JustOrg Design exists because nonprofits deserve something built specifically for their work. Not adapted from a corporate model. Built from scratch for organizations trying to do justice-committed work in complex, evolving environments.

We built it alongside the nonprofits that use it. We're still doing it that way.

Jeanne Bell

Jeanne Bell

Co-Founder, JustOrg Design

Dan Tucker

Dan Tucker

Co-Founder, JustOrg Design

A deliberate invitation

A deliberate invitation.

JustOrg Design is growing deliberately. We work with a small number of nonprofits at a time, because this work requires real partnership. We're not chasing scale. We're getting it right before we grow.

If what you've read here feels relevant to where your organization is, we'd like to talk. Not a sales call. A conversation about your organization.

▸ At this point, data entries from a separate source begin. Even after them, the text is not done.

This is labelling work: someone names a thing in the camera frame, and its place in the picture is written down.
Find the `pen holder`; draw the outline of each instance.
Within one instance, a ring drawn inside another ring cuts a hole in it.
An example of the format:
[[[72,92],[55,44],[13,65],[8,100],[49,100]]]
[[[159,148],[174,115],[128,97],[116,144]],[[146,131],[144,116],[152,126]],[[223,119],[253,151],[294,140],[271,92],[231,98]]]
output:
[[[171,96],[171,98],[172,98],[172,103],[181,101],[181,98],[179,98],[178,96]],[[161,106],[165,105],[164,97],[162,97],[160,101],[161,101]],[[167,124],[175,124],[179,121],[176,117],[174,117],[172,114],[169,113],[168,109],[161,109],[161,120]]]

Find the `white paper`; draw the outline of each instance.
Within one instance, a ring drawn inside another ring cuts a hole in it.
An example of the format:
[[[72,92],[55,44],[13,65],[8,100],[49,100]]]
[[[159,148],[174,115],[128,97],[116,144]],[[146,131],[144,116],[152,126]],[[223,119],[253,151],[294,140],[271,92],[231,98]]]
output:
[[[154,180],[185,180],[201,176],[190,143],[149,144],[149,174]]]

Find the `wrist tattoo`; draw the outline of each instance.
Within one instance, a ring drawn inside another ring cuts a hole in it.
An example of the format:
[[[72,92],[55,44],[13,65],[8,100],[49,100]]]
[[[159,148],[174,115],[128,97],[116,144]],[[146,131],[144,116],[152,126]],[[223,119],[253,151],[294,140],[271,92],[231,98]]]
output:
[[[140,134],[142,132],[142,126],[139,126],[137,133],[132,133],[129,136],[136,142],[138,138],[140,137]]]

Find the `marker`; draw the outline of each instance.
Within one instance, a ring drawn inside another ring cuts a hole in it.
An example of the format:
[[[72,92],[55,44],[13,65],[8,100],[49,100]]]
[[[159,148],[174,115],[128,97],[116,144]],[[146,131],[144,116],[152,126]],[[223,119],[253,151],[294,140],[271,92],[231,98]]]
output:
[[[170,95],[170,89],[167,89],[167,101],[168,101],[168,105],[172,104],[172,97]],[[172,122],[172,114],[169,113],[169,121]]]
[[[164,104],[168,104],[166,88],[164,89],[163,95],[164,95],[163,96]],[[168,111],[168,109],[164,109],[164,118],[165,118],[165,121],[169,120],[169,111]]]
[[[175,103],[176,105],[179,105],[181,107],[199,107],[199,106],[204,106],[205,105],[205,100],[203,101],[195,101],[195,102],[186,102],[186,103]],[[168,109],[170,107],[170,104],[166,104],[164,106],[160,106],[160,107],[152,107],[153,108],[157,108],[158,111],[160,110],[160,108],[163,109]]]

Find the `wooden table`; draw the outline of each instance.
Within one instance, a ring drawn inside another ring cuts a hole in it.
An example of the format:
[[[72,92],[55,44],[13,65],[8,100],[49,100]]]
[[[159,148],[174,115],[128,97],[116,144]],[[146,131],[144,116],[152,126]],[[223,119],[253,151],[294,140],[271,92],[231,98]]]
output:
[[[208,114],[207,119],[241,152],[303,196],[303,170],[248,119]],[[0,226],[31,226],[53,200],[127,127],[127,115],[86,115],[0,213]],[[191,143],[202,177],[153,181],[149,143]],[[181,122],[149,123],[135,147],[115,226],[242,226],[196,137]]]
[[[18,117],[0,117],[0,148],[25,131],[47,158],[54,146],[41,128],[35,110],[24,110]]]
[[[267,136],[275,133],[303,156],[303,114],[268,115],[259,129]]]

Our work is grounded in twelve principles. Applied together, they offer a path to intentional organization design for justice-committed nonprofits.

01

Organizational purpose must be clear and resounding before anything else. Only then can we design organizations that engage everyone in a shared purpose.

02

Strategy is our shared means for pursuing organizational purpose. Strategy is alive; it belongs to everyone at every level; everyone is accountable to it.

03

Structure is the purposeful configuration of people to activate strategy.

04

As justice-committed organizations, equity, inclusion, and leadership development are explicit intentions of our structural choices.

05

Rigorous conversation and conscious decision-making are how we activate strategy every day across all bodies of work.

06

Avoidance of difficult conversations and deferred decision-making undermine strategy activation and deplete staff morale.

07

Strategy activation is inherently cross-functional; it requires coordinated conversation and decision-making across teams and position levels.

08

Effective leadership teams ensure highly relevant strategies and the organizational structure to fully activate them.

09

Effective leaders create brave space for, and actively participate in, strategic conversation and debate; they model and coach others to build their strategic-thinking confidence.

10

Meeting design and facilitation are core organizational competencies; without them, rigorous conversations and transparent decision-making elude us.

11

Group decision-making becomes an organizational strength when we learn and employ consensus techniques that do not require unanimous agreement.

12

Collaborative technology is essential for sharpening our strategic habits and reducing our cognitive load. We can no longer rely upon emails and slide decks alone to sustain strategic alignment.